:: Information shown ::

======

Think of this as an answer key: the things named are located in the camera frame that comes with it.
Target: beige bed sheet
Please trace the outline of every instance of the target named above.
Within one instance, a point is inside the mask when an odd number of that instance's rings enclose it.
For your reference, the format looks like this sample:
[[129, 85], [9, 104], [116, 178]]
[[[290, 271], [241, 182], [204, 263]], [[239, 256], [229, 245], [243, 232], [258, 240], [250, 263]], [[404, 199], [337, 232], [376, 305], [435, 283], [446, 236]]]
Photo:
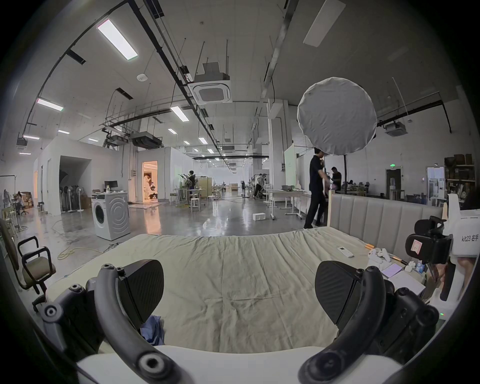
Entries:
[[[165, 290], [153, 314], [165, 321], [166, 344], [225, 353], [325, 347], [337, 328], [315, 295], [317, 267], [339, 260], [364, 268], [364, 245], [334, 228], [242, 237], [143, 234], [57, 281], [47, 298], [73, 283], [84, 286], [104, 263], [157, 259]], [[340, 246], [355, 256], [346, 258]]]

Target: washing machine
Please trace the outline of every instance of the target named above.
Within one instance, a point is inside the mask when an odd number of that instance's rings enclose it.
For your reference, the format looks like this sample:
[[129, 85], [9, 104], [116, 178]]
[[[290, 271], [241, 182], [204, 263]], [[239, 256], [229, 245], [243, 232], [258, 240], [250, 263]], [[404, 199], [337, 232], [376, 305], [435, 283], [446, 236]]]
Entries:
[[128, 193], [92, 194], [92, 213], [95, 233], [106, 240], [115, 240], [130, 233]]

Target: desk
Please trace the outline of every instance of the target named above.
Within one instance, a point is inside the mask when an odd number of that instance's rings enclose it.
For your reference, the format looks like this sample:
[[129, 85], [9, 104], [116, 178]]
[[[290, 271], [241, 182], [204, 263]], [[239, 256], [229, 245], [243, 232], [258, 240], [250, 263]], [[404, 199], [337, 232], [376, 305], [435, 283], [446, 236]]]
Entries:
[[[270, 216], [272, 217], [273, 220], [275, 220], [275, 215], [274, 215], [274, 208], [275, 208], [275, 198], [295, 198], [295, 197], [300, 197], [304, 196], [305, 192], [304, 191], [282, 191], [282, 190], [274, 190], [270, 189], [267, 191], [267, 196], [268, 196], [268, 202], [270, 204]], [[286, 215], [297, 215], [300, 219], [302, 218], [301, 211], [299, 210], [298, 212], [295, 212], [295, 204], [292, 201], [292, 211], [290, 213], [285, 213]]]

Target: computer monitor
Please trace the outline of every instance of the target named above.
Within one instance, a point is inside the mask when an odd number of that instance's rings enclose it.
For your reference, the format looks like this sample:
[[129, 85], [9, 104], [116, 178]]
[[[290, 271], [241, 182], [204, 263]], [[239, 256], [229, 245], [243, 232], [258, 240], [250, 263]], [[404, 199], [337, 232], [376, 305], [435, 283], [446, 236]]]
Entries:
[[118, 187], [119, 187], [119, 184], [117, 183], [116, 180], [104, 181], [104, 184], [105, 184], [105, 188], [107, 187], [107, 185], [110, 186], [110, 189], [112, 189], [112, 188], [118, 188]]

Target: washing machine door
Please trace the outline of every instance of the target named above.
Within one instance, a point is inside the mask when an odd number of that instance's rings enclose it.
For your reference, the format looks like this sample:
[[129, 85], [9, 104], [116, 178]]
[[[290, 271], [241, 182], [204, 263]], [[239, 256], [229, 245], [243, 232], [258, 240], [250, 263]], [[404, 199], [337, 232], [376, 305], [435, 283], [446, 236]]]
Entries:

======

:: What the exercise asks ::
Retype every record as it stands. None of the pictures should appear.

:: Exercise response ::
Think of this as an answer key: the things named are located in the camera frame that comes with it.
Target: beige bed sheet
Please trace the outline of every instance of the target named above.
Within one instance, a point is inside the mask when an odd number of that instance's rings enclose it.
For your reference, the format looks like this sample:
[[129, 85], [9, 104], [116, 178]]
[[[290, 271], [241, 182], [204, 263]], [[239, 256], [229, 245], [243, 232], [258, 240], [250, 263]], [[404, 199], [337, 232], [376, 305], [435, 283], [446, 236]]]
Photo:
Entries:
[[[165, 290], [153, 314], [165, 321], [166, 344], [225, 353], [325, 347], [337, 328], [315, 295], [317, 267], [339, 260], [364, 268], [364, 245], [334, 228], [242, 237], [143, 234], [57, 281], [47, 298], [73, 283], [84, 286], [104, 263], [157, 259]], [[340, 246], [355, 256], [346, 258]]]

Target: washing machine
Please trace the outline of every instance of the target named above.
Within one instance, a point is inside the mask when an odd number of that instance's rings enclose it.
For your reference, the format looks like this sample:
[[129, 85], [9, 104], [116, 178]]
[[[290, 271], [241, 182], [204, 263]], [[239, 256], [229, 245], [243, 232], [258, 240], [250, 263]], [[404, 199], [337, 232], [376, 305], [435, 283], [446, 236]]]
Entries:
[[128, 193], [92, 194], [92, 213], [95, 233], [106, 240], [115, 240], [130, 233]]

Target: desk
Please trace the outline of every instance of the target named above.
Within one instance, a point is inside the mask when an odd number of that instance's rings enclose it.
For your reference, the format looks like this sample:
[[129, 85], [9, 104], [116, 178]]
[[[290, 271], [241, 182], [204, 263]], [[239, 256], [229, 245], [243, 232], [258, 240], [250, 263]], [[404, 199], [337, 232], [376, 305], [435, 283], [446, 236]]]
Entries:
[[[270, 216], [272, 217], [273, 220], [275, 220], [275, 215], [274, 215], [274, 208], [275, 208], [275, 198], [295, 198], [295, 197], [300, 197], [304, 196], [305, 192], [304, 191], [282, 191], [282, 190], [274, 190], [270, 189], [267, 191], [267, 196], [268, 196], [268, 202], [270, 204]], [[286, 215], [297, 215], [300, 219], [302, 218], [301, 211], [299, 210], [298, 212], [295, 212], [295, 204], [292, 201], [292, 211], [290, 213], [285, 213]]]

Target: computer monitor
Please trace the outline of every instance of the target named above.
Within one instance, a point is inside the mask when an odd number of that instance's rings enclose it.
For your reference, the format looks like this sample:
[[129, 85], [9, 104], [116, 178]]
[[[290, 271], [241, 182], [204, 263]], [[239, 256], [229, 245], [243, 232], [258, 240], [250, 263]], [[404, 199], [337, 232], [376, 305], [435, 283], [446, 236]]]
Entries:
[[118, 187], [119, 187], [119, 184], [117, 183], [116, 180], [104, 181], [104, 184], [105, 184], [105, 188], [107, 187], [107, 185], [110, 186], [110, 189], [112, 189], [112, 188], [118, 188]]

Target: washing machine door
Please trace the outline of every instance of the target named above.
Within one instance, a point is inside the mask when an odd number of that instance's rings enclose it.
For your reference, the format looks like this sample:
[[129, 85], [9, 104], [116, 178]]
[[[290, 271], [241, 182], [204, 263]], [[239, 256], [229, 245], [243, 232], [258, 240], [250, 263]], [[404, 199], [337, 232], [376, 305], [435, 283], [446, 236]]]
Entries:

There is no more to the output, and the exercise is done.